Sejarah Perkembangan Ulumul Hadits.
   
  Hadits sebagai pernyataan, perbuatan, taqrir dan hal-ihwal Nabi SAW. Merupakan sumber ajaran Islam kedua setelah Al-Qur’an. Sebelum terhimpun dalam kitab-kitab hadits seperti sekarang, hadits diajarkan dan diriwayatkan secara lisan dan hafalan, sesuai dengan keadaan masyarakat Arab waktu itu yang memiliki daya hafal yang sangat kuat. Tapi tidak berarti kegiatan penulisan hadits tidak ada sama sekali. Sebab,  bahkan pada masa paling awal sekalipun, banyak sahabat yang sudah mencatat hadits, meski hanya untuk kepentingan pribadi.
   Dalam masa yang cukup panjang, antara wafatnya Nabi SAW. Dengan diangkatnya ‘Umar bin Abdul ‘Aziz sebagai Khalifah, bayak pemalsuan hadits yang dilakukan oleh kelompok-kelompok tertentu demi berbagai tujuan. Atas kenyataan inilah, Khalifah Umar bin Abdul ‘Aziz mengeluarkan kebijakan untuk menghimpun hadits nabi SAW. Secara masal. Kebijakan resmi ini membuat para ahli hadits sangat antusias dan berusaha semaksimal mungkin untuk menghimpun hadits. Bagi mereka, melakukan lawatan ke berbagai daerah yang jauh untuk menghubungi para perawi, bukan permasalahan. Bahkan ketika apa yang mereka dapatkan di sana harus diteliti dan disaring secara ketat demi mengetahui palsu tidaknya, sejauh mana kualitasnya.

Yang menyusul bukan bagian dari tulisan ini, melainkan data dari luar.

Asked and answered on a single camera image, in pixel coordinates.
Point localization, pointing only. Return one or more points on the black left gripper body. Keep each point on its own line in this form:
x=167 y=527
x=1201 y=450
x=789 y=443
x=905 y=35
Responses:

   Karena itu, proses penghimpunan hadits secara menyeluruh memakan waktu yang cukup panjang, lebih dari satu abad. Perjalanan itu telah menghasilkan banyak kitab yang berbeda kualitas, dan berbagai metode penyusunan.

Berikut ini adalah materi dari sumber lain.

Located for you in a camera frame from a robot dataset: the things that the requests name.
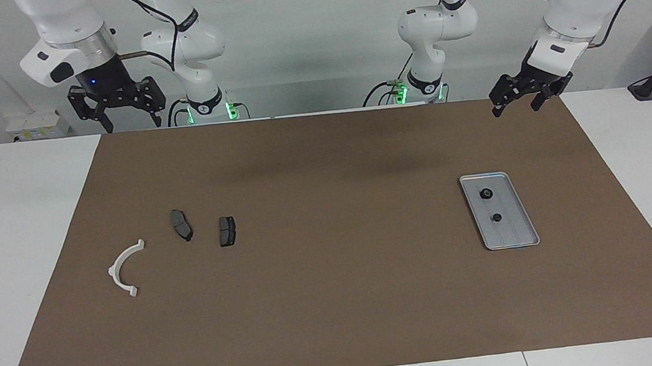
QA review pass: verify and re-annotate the silver metal tray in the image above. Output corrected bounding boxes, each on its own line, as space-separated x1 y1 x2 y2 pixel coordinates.
459 169 541 253

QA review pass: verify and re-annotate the white box with labels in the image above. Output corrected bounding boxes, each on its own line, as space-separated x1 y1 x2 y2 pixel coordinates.
4 108 72 142

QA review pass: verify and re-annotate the curved dark grey brake pad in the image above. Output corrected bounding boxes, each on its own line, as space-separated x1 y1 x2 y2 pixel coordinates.
170 209 194 243

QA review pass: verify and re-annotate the rectangular dark grey brake pad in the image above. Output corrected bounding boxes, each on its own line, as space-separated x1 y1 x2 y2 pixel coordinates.
218 216 239 248

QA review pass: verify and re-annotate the brown table mat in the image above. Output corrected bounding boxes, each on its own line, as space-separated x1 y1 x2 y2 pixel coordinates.
0 84 652 366

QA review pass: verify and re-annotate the black right base cable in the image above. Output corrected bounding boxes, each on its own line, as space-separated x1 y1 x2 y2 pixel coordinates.
165 98 192 128

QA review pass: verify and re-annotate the black base cable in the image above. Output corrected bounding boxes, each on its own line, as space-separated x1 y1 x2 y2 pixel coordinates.
165 98 192 128
358 52 417 108

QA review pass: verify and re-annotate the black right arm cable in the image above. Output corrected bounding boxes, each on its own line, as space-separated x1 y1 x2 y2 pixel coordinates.
109 0 184 78

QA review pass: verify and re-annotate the black left base cable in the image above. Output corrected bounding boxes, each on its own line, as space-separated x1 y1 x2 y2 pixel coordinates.
358 52 417 108

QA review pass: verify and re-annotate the white semicircular bracket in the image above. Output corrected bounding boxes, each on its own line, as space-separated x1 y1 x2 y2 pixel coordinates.
105 239 150 300

   Demi meneliti kualitas sebuah hadits, para ulama menciptakan beberapa kaidah dan ilmu pengetahuan hadits, yang dengannya mereka dapat membagi-bagi hadits sesuai kualitasnya. Kaidah-kaidah itu sangat diperlukan untuk menyeleksi sebuah periwayatan hadits. Di sinilah ilmu hadits dirayah mulai terwujud, meski masih dalam bentuk yang sangat sederhana.
   Dalam perkembangan selanjutnya, kaidah-kaidah itu semakin disempurnakan para ulama yang muncul pada abad ke-2 dan ke-3 hijriah, baik yang secara khusus mempelajari satu disiplin ilmu ataupun yang tidak sehingga kaidah-kaidah itumenjadi satu disiplin ilmu yang berdiri sendiri. Beberapa ulama yang berhasil menyusun ilmu hadits menjadi sebuah disiplin ilmu yang mandiri secara utuh adalah:
a.)            Al-Qadliy Abu Muhammad ar-Ramahurmudziy (w. 360 H) dengan kitabya yang berjudul: “ Al- Muhaddits Al- Fashil Bainarrawii wal wa’i”
b.)           Al-Hakim Abu ‘Abdillah an-naisaburiy (321-405) dengan karyanya: “Ma’rifat ‘Ulum Al- Hadits.”
c.)            Abu Nu’man Ahmad bin Abdillah Al-Asfahaniy (336-430 H), lalu Al-Khathib Al-Baghdadiy (w.463 H) dengan kitabnya: “Al-Kifayatu fii Qowaaniin Ar-Riwaayah” dan “ Al- Jami’Addabi Syaikh wassami’ ”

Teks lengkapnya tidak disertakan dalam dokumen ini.